_What you are asked to do_.
Go through the records below and set each one down exactly, leaving out any pictures.
Provided data: Begin
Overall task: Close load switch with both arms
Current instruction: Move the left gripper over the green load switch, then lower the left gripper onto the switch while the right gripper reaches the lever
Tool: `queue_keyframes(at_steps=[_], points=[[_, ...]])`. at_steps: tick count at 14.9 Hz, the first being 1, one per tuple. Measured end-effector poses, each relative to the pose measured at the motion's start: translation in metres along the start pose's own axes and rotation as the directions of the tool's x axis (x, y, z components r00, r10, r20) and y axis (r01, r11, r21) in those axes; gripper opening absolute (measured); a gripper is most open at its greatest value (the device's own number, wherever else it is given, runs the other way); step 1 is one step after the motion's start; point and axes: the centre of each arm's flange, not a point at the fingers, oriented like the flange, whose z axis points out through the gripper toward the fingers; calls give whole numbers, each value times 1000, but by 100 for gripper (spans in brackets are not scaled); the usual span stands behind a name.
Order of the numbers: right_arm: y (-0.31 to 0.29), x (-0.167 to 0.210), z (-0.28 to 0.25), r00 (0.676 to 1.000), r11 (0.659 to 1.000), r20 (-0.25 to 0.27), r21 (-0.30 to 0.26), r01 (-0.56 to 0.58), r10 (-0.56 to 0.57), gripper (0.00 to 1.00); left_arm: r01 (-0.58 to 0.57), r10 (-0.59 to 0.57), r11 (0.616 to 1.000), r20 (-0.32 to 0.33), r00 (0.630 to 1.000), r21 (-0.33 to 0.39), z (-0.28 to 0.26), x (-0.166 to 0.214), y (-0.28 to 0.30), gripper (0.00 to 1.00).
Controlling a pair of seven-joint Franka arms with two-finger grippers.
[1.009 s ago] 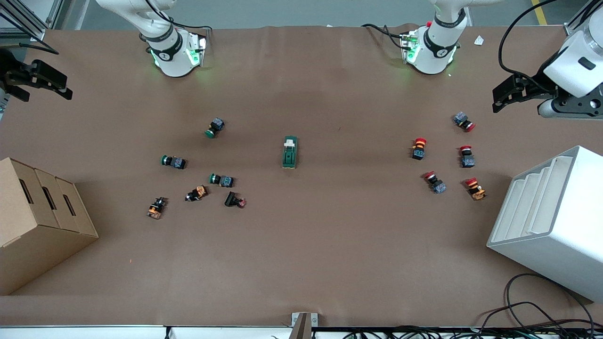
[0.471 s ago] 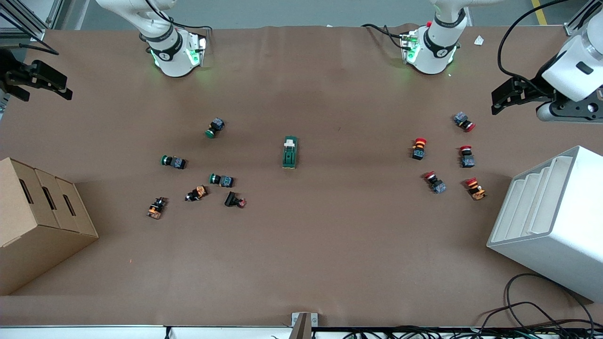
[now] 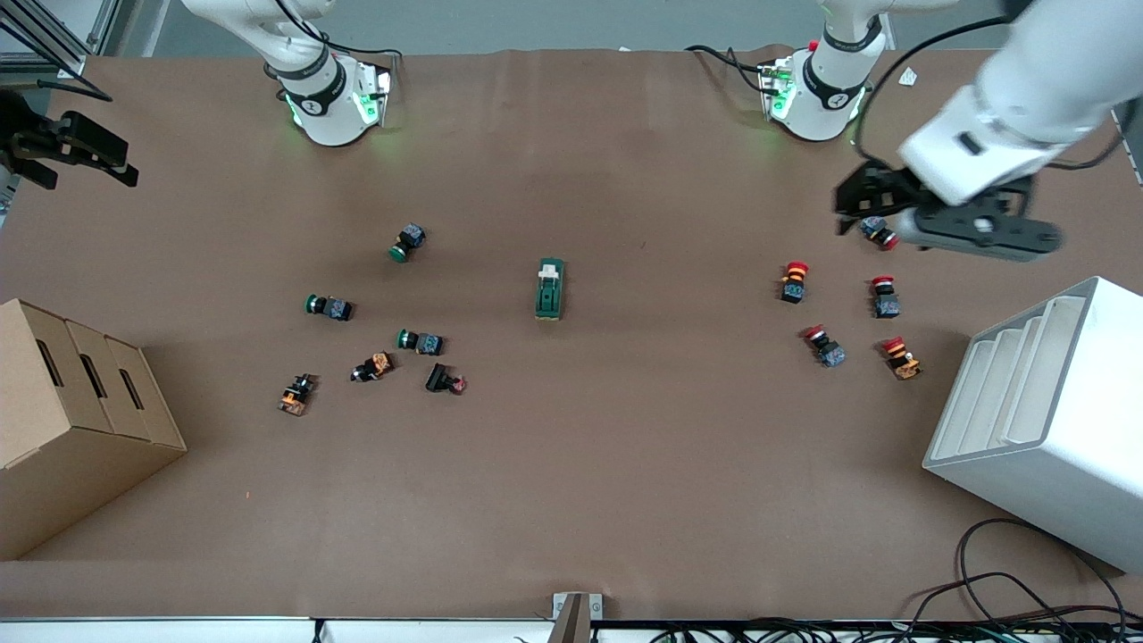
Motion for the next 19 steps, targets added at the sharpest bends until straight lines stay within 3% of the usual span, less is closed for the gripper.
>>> queue_keyframes(at_steps=[6,9,13,15,19], points=[[3,2,1,1000,1000,-1,0,-7,7,100,75,-86,993,-121,989,-92,73,-4,138,100],[4,7,5,1000,1000,-2,-1,-9,9,100,178,-183,983,-152,971,-47,109,-30,199,100],[6,23,26,999,1000,32,0,-11,11,100,368,-344,929,-259,903,48,169,-88,301,100],[7,41,51,997,1000,74,0,-13,13,100,435,-396,898,-309,865,67,211,-120,345,100],[8,72,90,995,1000,98,-1,-16,16,100,516,-439,852,-422,793,83,296,-169,394,100]])
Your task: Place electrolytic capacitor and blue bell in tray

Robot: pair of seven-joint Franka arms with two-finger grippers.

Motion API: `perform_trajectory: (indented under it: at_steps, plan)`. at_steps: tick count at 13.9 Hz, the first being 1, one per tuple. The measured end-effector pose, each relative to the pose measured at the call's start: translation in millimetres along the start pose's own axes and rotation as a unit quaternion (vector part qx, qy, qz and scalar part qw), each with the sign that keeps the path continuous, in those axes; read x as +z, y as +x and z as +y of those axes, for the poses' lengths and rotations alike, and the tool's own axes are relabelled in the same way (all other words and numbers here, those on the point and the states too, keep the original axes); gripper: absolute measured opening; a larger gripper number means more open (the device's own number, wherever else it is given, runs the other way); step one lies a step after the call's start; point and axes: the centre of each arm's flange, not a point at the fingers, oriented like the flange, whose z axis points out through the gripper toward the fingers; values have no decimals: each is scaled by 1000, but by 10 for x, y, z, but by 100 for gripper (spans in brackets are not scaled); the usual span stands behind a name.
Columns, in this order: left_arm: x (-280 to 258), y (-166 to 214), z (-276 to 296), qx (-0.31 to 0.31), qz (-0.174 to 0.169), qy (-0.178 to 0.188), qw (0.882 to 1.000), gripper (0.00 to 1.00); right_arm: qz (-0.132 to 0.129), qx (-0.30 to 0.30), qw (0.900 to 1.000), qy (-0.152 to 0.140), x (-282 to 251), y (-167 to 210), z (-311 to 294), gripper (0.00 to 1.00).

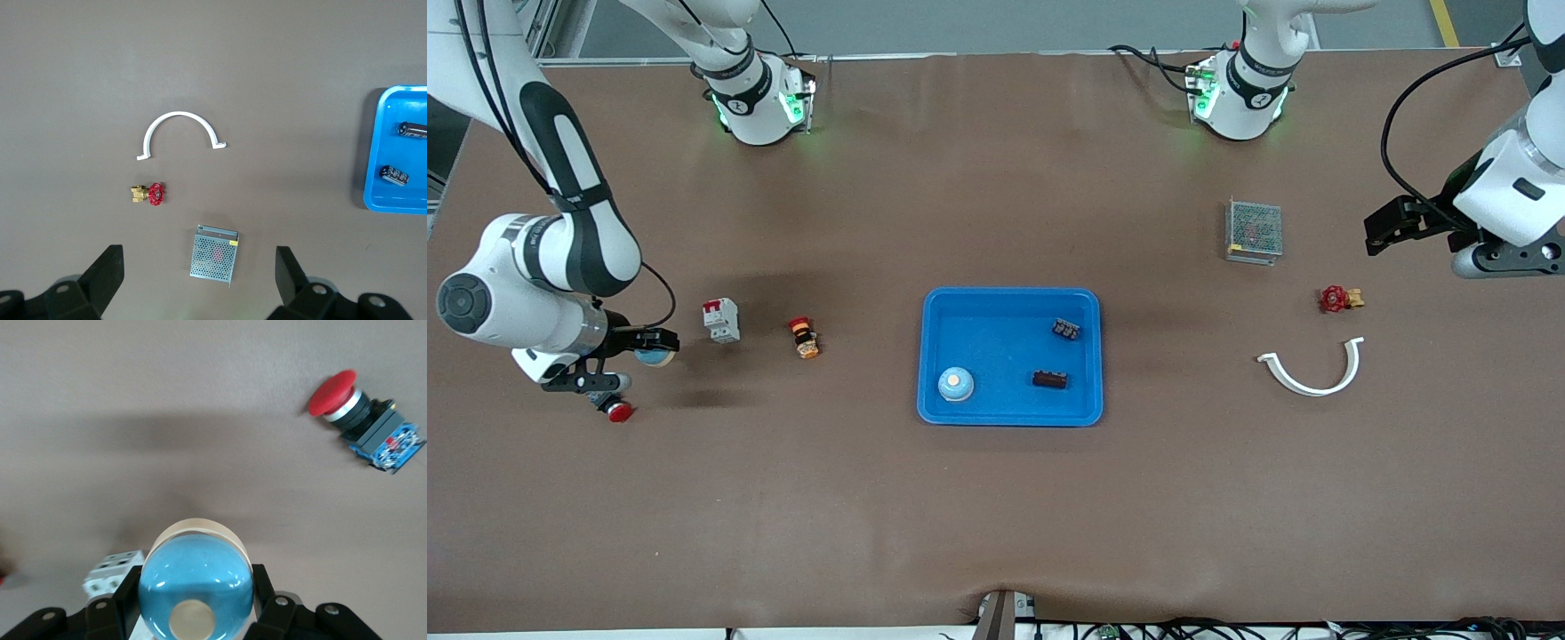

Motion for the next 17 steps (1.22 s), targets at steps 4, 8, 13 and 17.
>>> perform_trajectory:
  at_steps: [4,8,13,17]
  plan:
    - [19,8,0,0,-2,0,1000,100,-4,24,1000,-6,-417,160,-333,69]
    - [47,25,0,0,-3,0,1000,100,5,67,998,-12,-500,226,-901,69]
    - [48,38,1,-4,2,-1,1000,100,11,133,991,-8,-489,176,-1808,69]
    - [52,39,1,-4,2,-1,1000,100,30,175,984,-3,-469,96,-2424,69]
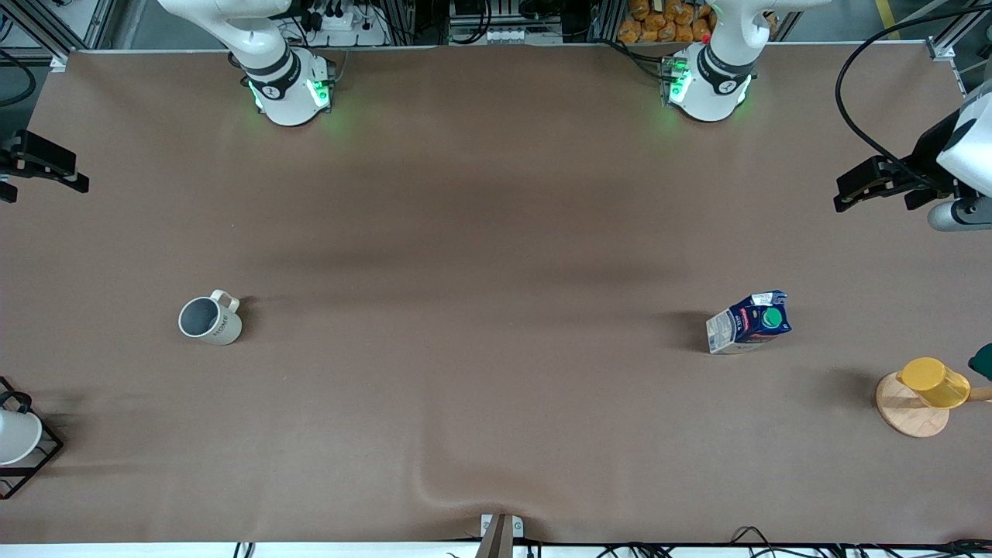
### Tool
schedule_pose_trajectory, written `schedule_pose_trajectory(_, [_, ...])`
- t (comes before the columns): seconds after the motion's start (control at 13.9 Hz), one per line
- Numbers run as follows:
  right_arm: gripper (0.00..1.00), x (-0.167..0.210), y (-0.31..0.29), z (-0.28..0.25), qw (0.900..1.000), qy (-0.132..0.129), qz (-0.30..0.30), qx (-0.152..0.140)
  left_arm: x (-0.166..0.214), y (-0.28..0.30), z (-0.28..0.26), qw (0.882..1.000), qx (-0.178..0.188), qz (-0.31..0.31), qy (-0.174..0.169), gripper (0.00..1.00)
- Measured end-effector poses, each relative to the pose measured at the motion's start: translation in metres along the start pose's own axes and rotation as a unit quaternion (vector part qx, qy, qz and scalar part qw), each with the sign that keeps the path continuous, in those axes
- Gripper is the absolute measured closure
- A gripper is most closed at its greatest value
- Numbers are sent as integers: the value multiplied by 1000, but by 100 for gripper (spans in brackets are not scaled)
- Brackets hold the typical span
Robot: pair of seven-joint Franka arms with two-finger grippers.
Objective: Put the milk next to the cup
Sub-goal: 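Reach the left gripper to the milk carton while the right gripper reaches the mug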
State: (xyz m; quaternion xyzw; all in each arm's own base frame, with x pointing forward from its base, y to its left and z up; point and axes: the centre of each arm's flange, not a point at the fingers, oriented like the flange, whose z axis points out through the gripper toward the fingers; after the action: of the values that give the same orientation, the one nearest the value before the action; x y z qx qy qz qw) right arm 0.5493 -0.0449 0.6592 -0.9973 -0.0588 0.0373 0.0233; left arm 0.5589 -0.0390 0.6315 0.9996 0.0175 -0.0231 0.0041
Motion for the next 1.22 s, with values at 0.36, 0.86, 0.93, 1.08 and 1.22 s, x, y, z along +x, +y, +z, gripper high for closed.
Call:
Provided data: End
_Answer for the task_.
Overall task: Close load switch with both arms
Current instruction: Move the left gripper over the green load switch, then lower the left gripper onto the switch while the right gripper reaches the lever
Tool: `queue_keyframes(at_steps=[_], points=[[_, ...]])`. at_steps: tick count at 14.9 Hz, the first being 1, one per tuple. Measured end-effector poses, each relative to the pose measured at the motion's start: translation in metres along the start pose's own axes and rotation as the directions of the tool's x axis (x, y, z components r00, r10, r20) and y axis (r01, r11, r21) in those axes; gripper opening absolute (measured); a gripper is most open at its greatest value (the device's own number, wherever else it is given, runs the other way); step 1 is one step after the motion's start; point and axes: the centre of each arm's flange, not a point at the fingers, oriented like the flange, whose z axis points out through the gripper toward the fingers; calls give whole numbers, each value times 1000, but by 100 for gripper (spans in brackets are not scaled); the usual span stands behind a name.
Order of the numbers: right_arm: y (-0.31 to 0.29), x (-0.167 to 0.210), z (-0.28 to 0.25), r00 (0.676 to 1.000), r11 (0.659 to 1.000), r20 (-0.25 to 0.27), r21 (-0.30 to 0.26), r01 (-0.56 to 0.58), r10 (-0.56 to 0.57), gripper (0.00 to 1.00); left_arm: r01 (-0.58 to 0.57), r10 (-0.59 to 0.57), r11 (0.616 to 1.000), r20 (-0.32 to 0.33), r00 (0.630 to 1.000), r21 (-0.33 to 0.39), z (-0.28 to 0.26), x (-0.166 to 0.214), y (-0.28 to 0.30), gripper (0.00 to 1.00).
Controlling a pair of seven-joint Franka arms with two-finger grippers.
[1.009 s ago] 
[0.471 s ago] 
[now] 
Motion for the next 19 steps, targets added at the sharpest bends until straight lines stay within 3% of the usual span, less is closed for the gripper.
>>> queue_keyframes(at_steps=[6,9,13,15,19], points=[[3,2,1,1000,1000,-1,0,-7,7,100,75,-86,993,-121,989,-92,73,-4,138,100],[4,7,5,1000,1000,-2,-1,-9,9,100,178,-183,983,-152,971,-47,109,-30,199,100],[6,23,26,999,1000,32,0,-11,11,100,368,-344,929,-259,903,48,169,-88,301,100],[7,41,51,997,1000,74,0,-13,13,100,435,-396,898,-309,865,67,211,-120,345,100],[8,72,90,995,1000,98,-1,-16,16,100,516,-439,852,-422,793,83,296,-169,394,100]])
Your task: Place electrolytic capacitor and blue bell in tray

Robot: pair of seven-joint Franka arms with two-finger grippers.

Motion API: `perform_trajectory: (indented under it: at_steps, plan)`. at_steps: tick count at 13.9 Hz, the first being 1, one per tuple. The measured end-effector pose, each relative to the pose measured at the call's start: translation in millimetres along the start pose's own axes and rotation as a unit quaternion (vector part qx, qy, qz and scalar part qw), each with the sign that keeps the path continuous, in those axes; read x as +z, y as +x and z as +y of those axes, for the poses' lengths and rotations alike, and the tool's own axes are relabelled in the same way (all other words and numbers here, those on the point and the states too, keep the original axes); gripper: absolute measured opening; a larger gripper number means more open (the device's own number, wherever else it is given, runs the other way); step one lies a step after the call's start; point and axes: the centre of each arm's flange, not a point at the fingers, oriented like the flange, whose z axis points out through the gripper toward the fingers; values have no decimals: each is scaled by 1000, but by 10 for x, y, z, but by 100 for gripper (spans in brackets are not scaled); the usual span stands behind a name.
Columns, in this order: left_arm: x (-280 to 258), y (-166 to 214), z (-276 to 296), qx (-0.31 to 0.31), qz (-0.174 to 0.169), qy (-0.178 to 0.188), qw (0.882 to 1.000), gripper (0.00 to 1.00); right_arm: qz (-0.132 to 0.129), qx (-0.30 to 0.30), qw (0.900 to 1.000), qy (-0.152 to 0.140), x (-282 to 251), y (-167 to 210), z (-311 to 294), gripper (0.00 to 1.00).


Motion for the next 17 steps (1.22 s), targets at steps 4, 8, 13 and 17.
>>> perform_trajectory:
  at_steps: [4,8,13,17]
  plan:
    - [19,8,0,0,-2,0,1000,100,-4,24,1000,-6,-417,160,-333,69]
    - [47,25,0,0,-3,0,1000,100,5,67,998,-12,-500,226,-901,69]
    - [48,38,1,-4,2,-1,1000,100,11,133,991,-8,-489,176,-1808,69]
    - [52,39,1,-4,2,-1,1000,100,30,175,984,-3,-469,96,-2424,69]
### Tool
schedule_pose_trajectory, written `schedule_pose_trajectory(_, [_, ...])`
- t (comes before the columns): seconds after the motion's start (control at 13.9 Hz), one per line
- Numbers run as follows:
  right_arm: gripper (0.00..1.00), x (-0.167..0.210), y (-0.31..0.29), z (-0.28..0.25), qw (0.900..1.000), qy (-0.132..0.129), qz (-0.30..0.30), qx (-0.152..0.140)
  left_arm: x (-0.166..0.214), y (-0.28..0.30), z (-0.28..0.26), qw (0.882..1.000), qx (-0.178..0.188), qz (-0.31..0.31), qy (-0.174..0.169), gripper (0.00..1.00)
- Measured end-effector poses, each relative to the pose measured at the motion's start: translation in metres along the start pose's own axes and rotation as a unit quaternion (vector part qx, qy, qz and scalar part qw), each with the sign that keeps the path continuous, in those axes
- Gripper is the absolute measured closure
- A gripper is most closed at its greatest value
- Numbers are sent as integers: the value multiplied by 1000, but by 100 for gripper (spans in brackets are not scaled)
- Brackets hold the typical span
Robot: pair of seven-joint Franka arms with two-finger grippers.
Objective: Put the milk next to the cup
Sub-goal: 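Reach the left gripper to the milk carton while the right gripper reaches the mug
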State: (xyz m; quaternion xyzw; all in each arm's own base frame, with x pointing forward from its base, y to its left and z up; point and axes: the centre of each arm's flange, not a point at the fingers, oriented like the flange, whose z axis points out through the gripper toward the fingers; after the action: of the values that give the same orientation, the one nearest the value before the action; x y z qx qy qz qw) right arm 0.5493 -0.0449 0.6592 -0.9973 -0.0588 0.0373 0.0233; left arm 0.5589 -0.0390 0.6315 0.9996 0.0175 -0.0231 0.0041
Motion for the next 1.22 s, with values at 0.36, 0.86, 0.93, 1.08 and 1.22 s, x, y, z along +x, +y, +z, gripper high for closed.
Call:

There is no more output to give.